В этот момент меня пугала только одна перспектива. И я ей написал.
«Алёнка, давай встретимся. Знаешь, скажу честно. Я задолбался играть в эти жмурки, прятки, осточертело донельзя. Хватит, понимаешь? Жду тебя на терминале. Номер рейса ты и так знаешь, это там прописано, в деловом предложении».

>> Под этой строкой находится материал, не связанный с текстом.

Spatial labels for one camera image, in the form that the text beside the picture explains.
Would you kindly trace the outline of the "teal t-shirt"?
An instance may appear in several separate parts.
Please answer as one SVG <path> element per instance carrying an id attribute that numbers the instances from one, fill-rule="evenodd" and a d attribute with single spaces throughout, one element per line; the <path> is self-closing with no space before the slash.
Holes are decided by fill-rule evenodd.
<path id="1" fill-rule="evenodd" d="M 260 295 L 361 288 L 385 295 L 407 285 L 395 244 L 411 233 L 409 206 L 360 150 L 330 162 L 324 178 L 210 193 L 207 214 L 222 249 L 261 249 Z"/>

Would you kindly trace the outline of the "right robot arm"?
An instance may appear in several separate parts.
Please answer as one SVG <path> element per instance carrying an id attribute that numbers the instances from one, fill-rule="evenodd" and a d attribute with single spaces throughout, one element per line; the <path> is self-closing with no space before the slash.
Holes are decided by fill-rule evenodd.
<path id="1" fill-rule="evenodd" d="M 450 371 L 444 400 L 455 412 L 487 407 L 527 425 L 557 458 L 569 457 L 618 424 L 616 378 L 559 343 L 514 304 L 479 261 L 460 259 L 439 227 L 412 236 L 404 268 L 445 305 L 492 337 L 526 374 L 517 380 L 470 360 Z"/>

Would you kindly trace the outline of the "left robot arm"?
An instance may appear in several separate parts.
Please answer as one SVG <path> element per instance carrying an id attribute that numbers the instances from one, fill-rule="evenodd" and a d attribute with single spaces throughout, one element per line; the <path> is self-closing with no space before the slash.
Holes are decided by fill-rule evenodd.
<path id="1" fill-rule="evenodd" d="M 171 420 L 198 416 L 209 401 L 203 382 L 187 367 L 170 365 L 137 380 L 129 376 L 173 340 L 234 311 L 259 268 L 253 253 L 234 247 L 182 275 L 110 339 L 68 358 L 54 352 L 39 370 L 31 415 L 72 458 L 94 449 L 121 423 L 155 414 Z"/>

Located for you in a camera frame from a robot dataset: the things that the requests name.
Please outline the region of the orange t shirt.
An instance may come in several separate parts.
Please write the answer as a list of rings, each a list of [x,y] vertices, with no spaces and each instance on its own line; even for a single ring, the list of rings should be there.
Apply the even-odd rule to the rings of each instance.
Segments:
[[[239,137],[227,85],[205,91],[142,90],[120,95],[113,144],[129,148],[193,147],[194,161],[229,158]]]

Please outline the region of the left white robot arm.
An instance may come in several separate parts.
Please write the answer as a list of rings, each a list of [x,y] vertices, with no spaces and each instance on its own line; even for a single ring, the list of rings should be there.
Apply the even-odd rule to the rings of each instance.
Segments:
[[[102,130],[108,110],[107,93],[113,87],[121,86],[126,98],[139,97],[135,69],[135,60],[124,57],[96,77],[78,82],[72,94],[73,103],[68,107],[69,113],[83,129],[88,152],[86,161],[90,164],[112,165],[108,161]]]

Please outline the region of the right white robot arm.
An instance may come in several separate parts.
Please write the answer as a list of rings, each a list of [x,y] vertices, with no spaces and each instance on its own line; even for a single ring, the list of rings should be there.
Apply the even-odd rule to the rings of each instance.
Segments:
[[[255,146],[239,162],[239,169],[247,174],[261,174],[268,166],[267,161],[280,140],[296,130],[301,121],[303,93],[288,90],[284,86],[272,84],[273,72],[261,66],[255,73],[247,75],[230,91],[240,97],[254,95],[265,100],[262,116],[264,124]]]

Сообщение улетело в пространство. Там на табличке видно, как все сообщения записываются, анализируются и блокируются. Ну и шут с ними, что блокируются. Дошлют. Позже или раньше. Да быть того не может, что нет у них связи с землёй.
Я устал.
Просто устал от этих непониманий, от глупых домыслов и слащавых штампов.
Правда, плевать на цензуру и всё остальное, пусть только она там окажется.
За стеклом мелькало разноцветной чередой, как и положено маршрутом. Я смотрел в иллюминатор, и этим хоть как-то себя успокаивал.
Самолёт коснулся земли.
Я был одним.
Среди тех, кто спешил на выход, но я не видел выхода. Всего лишь искал.
Нашёл?
Что проносилось в голове, пока я мерил шагами асфальт навстречу тонкому силуэту смущённого человека? Сейчас не вспомню.
— Долетел, всё в порядке?
Алёна обняла меня, а я стоял и не знал, что сказать.
— Да, всё хорошо.
— Ты поговорить хотел?
— Хотел. Много чего хотел. А ты?
— Я тоже. А разве это что-то изменит? — в её улыбке проскользнула какая-то странная тень.
— Да.
Как верно замечено, вначале было слово. Одно слово способно изменить мир. Создать или перекроить на свой вкус, это кому что по силам.
— Послушай.
— Слушаю.
— Правда, слушаешь?
— Правдее некуда.
— Дура.
— Сам дурак.
Мы шли по полю аэропорта, держались за руки и смеялись. Большего никто не ждал, да и нормально.
— Слушай, а поехали куда-нибудь, а? Прилёт мой отметим, например.
— Как скажешь.
— Правда что ли?
Она стеснялась. Тонкие плечи упрямо, но испуганно сжались. Пальцы держали тонкий ремешок женской сумочки. Она смотрела прямо в меня. Вглубь, далеко. Дальше чем я мог осознать.
— Ты спросила тогда, помнишь? А ты знаешь, что я хочу?
Алёна плакала. Стояла и плакала мне в лицо, а слёзы тонкими струйками текли по щекам. Руки замерли где-то внизу. Сжали ремешок сумочки, как спасение. Но что стоит сумочка в сравнении со слезами?
— Да, — прошептала она, и это было тем самым словом.
Она упала на бетон.
Мы это только потом заметили, да и то люди помогли, нам самим было не до сумочек.